Wisconsin Supreme Court Decision Paves Way for Kohler Golf Course

Rebecca Dallet’s statewide victory in the 2018 Wisconsin Supreme Court race was seen as a triumph for liberals. Dallet beat Michael Screnock to win a seat on the State’s highest court, but she ran against Donald Trump. Her campaign featured Trump in TV commercials that asserted “our values are under attack.”

But campaigns are one thing and the business of being a Supreme Court Justice in Wisconsin is apparently another.

On February 14, the Sheboygan Press reported that the Supreme Court of Wisconsin had given Kohler Company a Valentine’s present. The largest employer in Sheboygan County had received a favorable decision from the court that moves it one step closer to building a championship golf course north of Kohler-Andrae State Park – using the State Park’s land to build an entrance and a maintenance facility for the golf course and destroying a magnificent  beech forest and a rare dunal ecosystem in the process.

Justice Dallet not only voted with the majority, she wrote the decision that gave the city of Sheboygan the right to annex 247 acres from the Town of Wilson, land that belongs to Kohler and on which the company wants to build the proposed, Pete-Dye designed, environmentally devastating golf course.

Attorneys for the Town of Wilson said Kohler had used what are known as “balloon-string” tactics to justify the annexation, buying a thin strip of property that connected the rest of its land to the city of Sheboygan, which is likely to approve the permit for the golf course. According to the Sheboygan Press, 3 out of 5 Town of Wilson board members oppose the golf course, as do most of its residents.

John Ehmann, the Town of Wilson board chairman, said he hoped the “city of Sheboygan will develop the land responsibly . . . by taking seriously the environmental and other impacts” to the property itself, which includes the ridge and swale wetland Kohler wants to replace with greens and golf carts, as well as “surrounding town residents” who are likely to be impacted by the Kohler development as it disturbs, not only a fragile Lake Michigan ecosystem, but also a rapidly eroding shoreline.

Sheboygan Mayor Mike Vandersteen declared that the decision was “great news for the city” and that it didn’t “seem there’s any door open to reverse this.” Environmental impacts are not on Vandersteen’s radar.

The Wisconsin Supreme Court decision written by Dallet was based on the “rule of reason” – basically that, if it promotes the interest of the municipality seeking the annexation, it gets done.
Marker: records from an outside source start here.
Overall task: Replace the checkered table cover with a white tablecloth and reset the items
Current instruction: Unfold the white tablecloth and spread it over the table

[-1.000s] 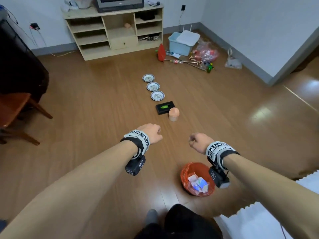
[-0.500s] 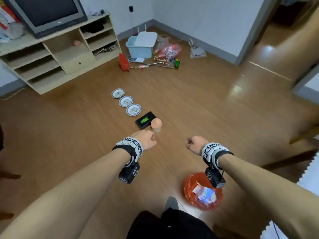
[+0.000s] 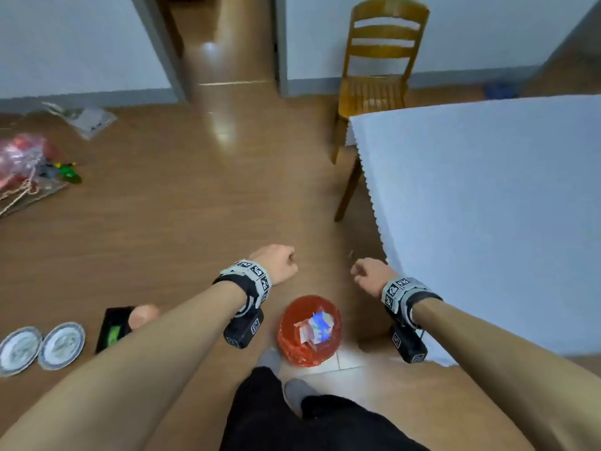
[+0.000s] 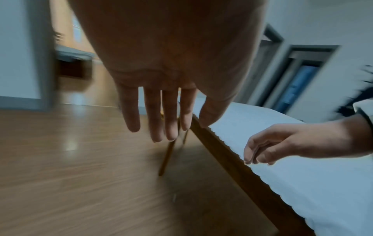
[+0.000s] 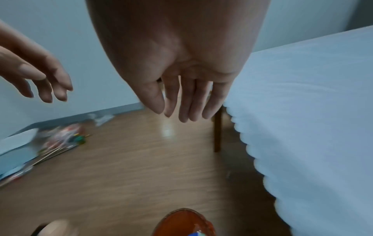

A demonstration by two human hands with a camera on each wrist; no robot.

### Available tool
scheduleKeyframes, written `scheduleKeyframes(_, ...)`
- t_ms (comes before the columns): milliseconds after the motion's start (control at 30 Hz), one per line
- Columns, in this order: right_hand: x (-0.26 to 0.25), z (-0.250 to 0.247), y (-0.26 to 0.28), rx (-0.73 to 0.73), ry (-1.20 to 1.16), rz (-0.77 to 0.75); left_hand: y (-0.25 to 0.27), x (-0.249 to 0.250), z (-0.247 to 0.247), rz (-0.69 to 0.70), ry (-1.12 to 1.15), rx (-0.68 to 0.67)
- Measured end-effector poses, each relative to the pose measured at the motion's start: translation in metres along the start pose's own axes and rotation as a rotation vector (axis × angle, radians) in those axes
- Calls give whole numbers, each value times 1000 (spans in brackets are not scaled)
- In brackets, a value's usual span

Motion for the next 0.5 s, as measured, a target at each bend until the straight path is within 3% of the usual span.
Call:
scheduleKeyframes(200, 105, 42, 74, 242, -284, 341, -62, 110, 18, 379, -241, -90)
scheduleKeyframes(333, 139, 104, 118, 362, -479, 533, -73, 163, 60, 585, -317, -148)
scheduleKeyframes(500, 164, 182, 138, 390, -702, 676, -85, 211, 119, 808, -445, -230)
Point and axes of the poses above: each hand's wrist, its own y-axis away from the middle knuckle, its own z-axis out of the palm, x = y × z, the point moved 5 cm from there along -y, towards the middle knuckle, and after that the axes turned 13 degrees about -x, right-handed, at the moved point
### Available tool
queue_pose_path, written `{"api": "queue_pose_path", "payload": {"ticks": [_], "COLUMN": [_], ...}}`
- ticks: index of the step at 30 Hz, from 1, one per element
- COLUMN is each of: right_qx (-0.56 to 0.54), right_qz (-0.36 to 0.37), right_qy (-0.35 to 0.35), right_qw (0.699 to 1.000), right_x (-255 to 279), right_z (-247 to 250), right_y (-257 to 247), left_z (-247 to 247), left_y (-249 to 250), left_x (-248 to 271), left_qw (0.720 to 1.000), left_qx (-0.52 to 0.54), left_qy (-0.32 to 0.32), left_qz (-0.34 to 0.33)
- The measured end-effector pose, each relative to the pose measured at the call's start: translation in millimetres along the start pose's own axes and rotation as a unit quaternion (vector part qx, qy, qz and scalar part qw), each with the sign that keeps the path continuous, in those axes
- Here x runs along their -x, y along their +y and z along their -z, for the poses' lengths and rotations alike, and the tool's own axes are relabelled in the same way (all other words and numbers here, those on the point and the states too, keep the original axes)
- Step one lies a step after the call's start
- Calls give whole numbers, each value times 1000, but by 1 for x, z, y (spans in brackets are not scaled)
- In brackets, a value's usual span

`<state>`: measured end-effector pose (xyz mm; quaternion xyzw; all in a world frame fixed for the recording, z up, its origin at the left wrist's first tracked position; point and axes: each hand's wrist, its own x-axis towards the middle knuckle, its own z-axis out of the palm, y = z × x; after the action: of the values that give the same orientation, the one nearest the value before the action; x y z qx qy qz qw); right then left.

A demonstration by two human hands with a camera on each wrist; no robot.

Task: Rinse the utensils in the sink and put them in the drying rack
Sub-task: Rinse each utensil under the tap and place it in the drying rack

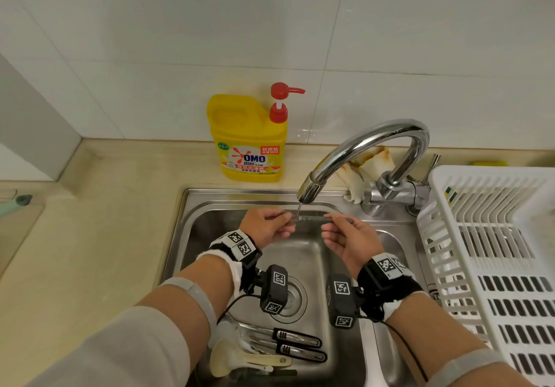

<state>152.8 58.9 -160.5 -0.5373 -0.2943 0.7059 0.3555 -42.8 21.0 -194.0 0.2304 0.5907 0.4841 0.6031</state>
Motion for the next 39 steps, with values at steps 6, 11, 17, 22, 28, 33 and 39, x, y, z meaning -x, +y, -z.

Ironically, the only justices who made any objection were staunch conservatives Rebecca Bradley and Brian Hagedorn, both of whom voted with the majority but felt compelled to raise some issues. Bradley pointed out that this “rule of reason” idea is not statutory, and Hagedorn noted that the “rule of reason” is a tricky one. What seems reasonable today may not be so reasonable tomorrow.

Exactly. The question is, once the beech forest and the rare plants are gone, replaced by rolls of sod, diesel-spewing mowers, Round-up to keep the greens green, and a big old club house and parking lot, with a few reeds popping out of a dune here and there for atmosphere and design detail, will the golf course plan still seem “reasonable”?

Is it reasonable to chop down a beech forest to build yet another golf course when the company already has three in the area? The 2020 Ryder Cup is slated for Kohler’s Whistling Straits course, which already has the bragging rights to being a challenging, superbly landscaped course on land that wasn’t a rare ecosystem, though Kohler’s many permit violations at Whistling Straits, and its arrogance toward the course’s neighbors, should be taken into account when the company’s future plans are considered.

Is it reasonable to tout the jobs another golf course will bring to the area when employers in Sheboygan already have more openings they can fill – openings for skilled jobs like welders and machinists, not for college kids on summer break making eight bucks an hour joyriding on lawn mowers?

And is it reasonable to build another attraction in Sheboygan that will draw thousands of cars on weekends – through what was once a pristine State Park, mind you – when Sheboygan County already has some of the worst ozone levels in the State?

I think somebody needs to sit down with Rebecca Dallet and ask her what the word “reasonable” means.

The recently released Wisconsin Statewide Forest Action Plan for 2020 contains some important reminders for our Supreme Court justices as well as our business community. We must take into account the role that forests and wetlands play in climate regulation and in our spiritual, economic, and physical health. The FAP says that forests “provide a unique opportunity to address climate change . . . Forests have the ability to work as carbon sinks, meaning they can offset about 11 percent, annually, of the total greenhouse gas emissions in the U.S.”

Donald Trump, meantime, seems to feel that forests and other wild lands are just so much empty space that needs to be developed in order to give it value. It is disappointing to discover that Rebecca Dallet’s values are not so different from Trump’s after all. She is a legal advocate for the same policies, using the power of the State Supreme Court to further the destruction of vital natural resources.

Our courts, our business community, and our citizens need to unite under a different system of values, ones that recognizes the important function of our wild spaces, and acknowledges that unlimited, unregulated development cannot continue.